Mais son regard sur la première partie de la saison 2021 est tout aussi intéressant, avec quelques pendules bien remises à l’heure !
Nous lui avons demandé ce qui l’avait plus marqué lors des neuf premiers Grands Prix…
Guy Coulon : « Le retour de Márquez, ça c’est clair ! Il n’est pas encore revenu physiquement tout à fait à son niveau mais ça revient progressivement. En Allemagne, il est très fort et la Honda est peut-être un peu moins handicapée là-bas, je ne sais pas. En tout cas, là-bas, il va vite ! »

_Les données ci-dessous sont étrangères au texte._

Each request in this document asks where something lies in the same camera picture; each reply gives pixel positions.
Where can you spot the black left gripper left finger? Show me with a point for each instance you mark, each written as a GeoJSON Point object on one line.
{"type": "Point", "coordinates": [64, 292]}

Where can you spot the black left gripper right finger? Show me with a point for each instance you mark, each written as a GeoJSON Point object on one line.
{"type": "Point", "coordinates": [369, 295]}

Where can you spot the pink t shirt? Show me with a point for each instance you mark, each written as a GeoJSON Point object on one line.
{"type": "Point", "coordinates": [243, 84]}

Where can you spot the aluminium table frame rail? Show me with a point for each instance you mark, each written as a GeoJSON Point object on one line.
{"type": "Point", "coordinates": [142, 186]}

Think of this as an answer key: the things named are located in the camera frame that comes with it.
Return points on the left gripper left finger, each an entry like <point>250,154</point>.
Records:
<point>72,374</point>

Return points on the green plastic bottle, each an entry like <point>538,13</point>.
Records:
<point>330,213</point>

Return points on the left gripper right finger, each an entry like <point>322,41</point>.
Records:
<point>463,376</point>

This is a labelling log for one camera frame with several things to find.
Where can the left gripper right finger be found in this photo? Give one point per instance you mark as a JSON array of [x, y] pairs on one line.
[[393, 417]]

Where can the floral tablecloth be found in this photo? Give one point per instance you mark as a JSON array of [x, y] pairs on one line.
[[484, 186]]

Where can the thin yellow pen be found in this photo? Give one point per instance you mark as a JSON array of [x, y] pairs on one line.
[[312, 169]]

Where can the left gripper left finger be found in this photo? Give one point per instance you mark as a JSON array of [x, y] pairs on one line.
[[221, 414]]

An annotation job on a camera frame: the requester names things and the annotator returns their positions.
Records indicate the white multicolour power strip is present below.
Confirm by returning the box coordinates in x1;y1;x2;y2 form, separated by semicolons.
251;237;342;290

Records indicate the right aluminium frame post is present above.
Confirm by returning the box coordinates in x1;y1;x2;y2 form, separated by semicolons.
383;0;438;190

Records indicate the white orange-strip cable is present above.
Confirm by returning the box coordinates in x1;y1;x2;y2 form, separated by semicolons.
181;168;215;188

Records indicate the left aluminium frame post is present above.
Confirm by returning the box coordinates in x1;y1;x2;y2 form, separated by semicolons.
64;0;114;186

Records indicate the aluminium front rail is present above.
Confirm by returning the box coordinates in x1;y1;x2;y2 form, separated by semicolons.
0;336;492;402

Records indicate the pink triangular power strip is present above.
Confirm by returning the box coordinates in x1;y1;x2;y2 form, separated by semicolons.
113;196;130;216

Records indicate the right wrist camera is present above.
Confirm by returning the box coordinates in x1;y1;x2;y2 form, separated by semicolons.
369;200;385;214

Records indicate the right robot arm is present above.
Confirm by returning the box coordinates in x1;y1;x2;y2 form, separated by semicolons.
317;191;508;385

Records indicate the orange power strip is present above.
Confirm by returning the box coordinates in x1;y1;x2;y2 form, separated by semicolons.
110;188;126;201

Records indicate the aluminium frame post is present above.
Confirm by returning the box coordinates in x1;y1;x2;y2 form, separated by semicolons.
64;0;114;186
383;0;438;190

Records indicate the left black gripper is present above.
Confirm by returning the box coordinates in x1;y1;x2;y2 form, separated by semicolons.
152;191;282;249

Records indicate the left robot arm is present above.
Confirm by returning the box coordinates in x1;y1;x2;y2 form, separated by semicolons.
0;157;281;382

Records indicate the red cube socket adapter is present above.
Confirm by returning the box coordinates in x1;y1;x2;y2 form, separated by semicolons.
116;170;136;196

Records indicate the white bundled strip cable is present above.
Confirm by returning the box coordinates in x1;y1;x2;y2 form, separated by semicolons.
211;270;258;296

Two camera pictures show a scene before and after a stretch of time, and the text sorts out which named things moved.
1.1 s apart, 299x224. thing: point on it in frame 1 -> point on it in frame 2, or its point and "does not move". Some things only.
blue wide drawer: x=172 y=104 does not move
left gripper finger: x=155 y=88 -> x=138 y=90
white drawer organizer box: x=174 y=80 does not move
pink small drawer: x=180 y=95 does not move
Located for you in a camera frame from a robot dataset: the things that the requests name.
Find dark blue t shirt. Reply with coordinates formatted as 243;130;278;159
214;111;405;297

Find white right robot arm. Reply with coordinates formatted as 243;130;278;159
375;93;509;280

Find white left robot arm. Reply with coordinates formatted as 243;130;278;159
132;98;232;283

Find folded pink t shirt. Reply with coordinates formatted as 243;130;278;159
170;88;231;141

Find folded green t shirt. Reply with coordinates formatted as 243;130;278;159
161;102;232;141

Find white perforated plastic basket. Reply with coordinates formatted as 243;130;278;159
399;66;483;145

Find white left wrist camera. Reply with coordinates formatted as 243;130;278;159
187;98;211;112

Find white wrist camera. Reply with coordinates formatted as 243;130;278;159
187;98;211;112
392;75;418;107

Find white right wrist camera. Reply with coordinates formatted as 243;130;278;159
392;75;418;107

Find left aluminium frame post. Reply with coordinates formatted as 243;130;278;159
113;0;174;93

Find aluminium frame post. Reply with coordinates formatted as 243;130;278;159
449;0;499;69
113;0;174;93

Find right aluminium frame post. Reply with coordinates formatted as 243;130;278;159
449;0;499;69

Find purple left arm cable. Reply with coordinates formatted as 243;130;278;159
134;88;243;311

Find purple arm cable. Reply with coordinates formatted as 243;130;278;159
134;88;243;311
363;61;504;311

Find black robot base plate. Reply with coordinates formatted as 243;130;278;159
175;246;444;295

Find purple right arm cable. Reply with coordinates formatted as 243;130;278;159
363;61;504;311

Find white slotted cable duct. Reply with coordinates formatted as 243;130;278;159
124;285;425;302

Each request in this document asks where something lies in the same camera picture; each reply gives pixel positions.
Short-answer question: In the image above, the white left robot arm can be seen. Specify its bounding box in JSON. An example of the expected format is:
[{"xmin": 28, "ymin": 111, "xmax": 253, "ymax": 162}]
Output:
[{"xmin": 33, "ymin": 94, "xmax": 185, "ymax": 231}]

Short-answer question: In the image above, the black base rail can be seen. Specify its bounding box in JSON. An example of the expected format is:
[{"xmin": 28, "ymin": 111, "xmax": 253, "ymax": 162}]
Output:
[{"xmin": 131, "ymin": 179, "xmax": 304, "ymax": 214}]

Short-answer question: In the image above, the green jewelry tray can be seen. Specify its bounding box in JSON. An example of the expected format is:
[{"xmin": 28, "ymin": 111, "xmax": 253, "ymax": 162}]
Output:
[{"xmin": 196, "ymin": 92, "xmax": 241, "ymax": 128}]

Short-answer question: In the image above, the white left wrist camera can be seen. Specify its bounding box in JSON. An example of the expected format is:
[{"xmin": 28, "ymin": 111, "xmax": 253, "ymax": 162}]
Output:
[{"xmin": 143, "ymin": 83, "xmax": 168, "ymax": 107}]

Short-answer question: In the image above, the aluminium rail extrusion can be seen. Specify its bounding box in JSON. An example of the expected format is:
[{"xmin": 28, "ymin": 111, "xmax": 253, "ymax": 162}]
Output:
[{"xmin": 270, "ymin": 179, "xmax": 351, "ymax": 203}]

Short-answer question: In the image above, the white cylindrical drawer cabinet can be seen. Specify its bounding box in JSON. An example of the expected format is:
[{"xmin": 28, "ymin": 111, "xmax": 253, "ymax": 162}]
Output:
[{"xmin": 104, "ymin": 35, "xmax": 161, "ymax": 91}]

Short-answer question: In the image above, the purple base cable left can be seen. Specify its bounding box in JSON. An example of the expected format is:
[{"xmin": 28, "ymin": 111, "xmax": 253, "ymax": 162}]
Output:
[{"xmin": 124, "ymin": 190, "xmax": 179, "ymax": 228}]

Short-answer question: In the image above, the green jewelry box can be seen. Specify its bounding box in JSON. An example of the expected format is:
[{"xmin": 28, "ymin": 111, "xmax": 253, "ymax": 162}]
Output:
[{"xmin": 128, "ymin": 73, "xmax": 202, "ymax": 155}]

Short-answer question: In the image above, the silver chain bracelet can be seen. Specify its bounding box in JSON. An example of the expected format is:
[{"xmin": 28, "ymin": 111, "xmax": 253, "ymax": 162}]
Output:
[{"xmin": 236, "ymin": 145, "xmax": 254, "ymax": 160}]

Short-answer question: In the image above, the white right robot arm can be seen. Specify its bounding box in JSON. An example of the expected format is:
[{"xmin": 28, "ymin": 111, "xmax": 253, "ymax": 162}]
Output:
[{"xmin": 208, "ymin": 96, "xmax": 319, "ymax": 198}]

« Pour le reste, on a à peu près la même chose que la saison de l’an dernier, qui avait débuté grosso modo à cette période de l’année, c’est-à-dire Fabio qui roule fort mais qui a l’air d’être beaucoup plus constant cette année, puisque quand il est en difficulté il fait podium ou top 5 au lieu de faire 16e. Ça, c’est un signe clair et net, parce que si tu veux être champion, quand tu as vraiment des problèmes, il faut être top 5, et quand tu peux gagner, il faut gagner. C’est ce qu’il fait et ça c’est bien ! »
« Johann est pour moi clairement le leader Ducati, et c’est intéressant aussi, en tout cas pour nous Français (rires). Il a fait une erreur avec une chute, mais ça ça arrive, autrement il ne montre pas de points faibles et il est toujours là, contrairement aux autres Ducati. De toute façon, c’est la première Ducati au classement et il est clairement pour moi le pilote de pointe de Ducati. Ça confirme aussi ce qu’on sentait en fin de saison dernière. »
« Tout est dans la continuité et Joan Mir fait aussi à peu près la même chose que l’an dernier où il a basé son titre sur la régularité, même s’il a peu gagné. Il n’a jamais été faible et c’est ce qu’il montre de nouveau : Petit à petit, il refait la même chose que l’an dernier, et commence maintenant à faire des podiums. Il risque donc d’être de plus en plus solide jusqu’à la fin de la saison. Les qualifications sont moyennes mais je ne sais pas si ce sont les Suzuki où l’état d’esprit des pilotes ou la façon de travailler. C’est difficile à analyser quand on n’est pas dedans. Ce sont des choses que l’on a connues nous par exemple avec Miguel la première année surtout, et encore pas mal la deuxième année mais de moins en moins. Puis il a travaillé, avec nous et maintenant dans le team officiel, à être mieux aux essais, ce qui était clairement son point faible même quand il était en Moto2. En Moto2, il partait souvent entre 15 et 20 pour finir sur le podium. Mais ça, c’est possible en Moto2 mais en MotoGP c’est très très compliqué, sauf circonstance exceptionnelle et très favorable ! »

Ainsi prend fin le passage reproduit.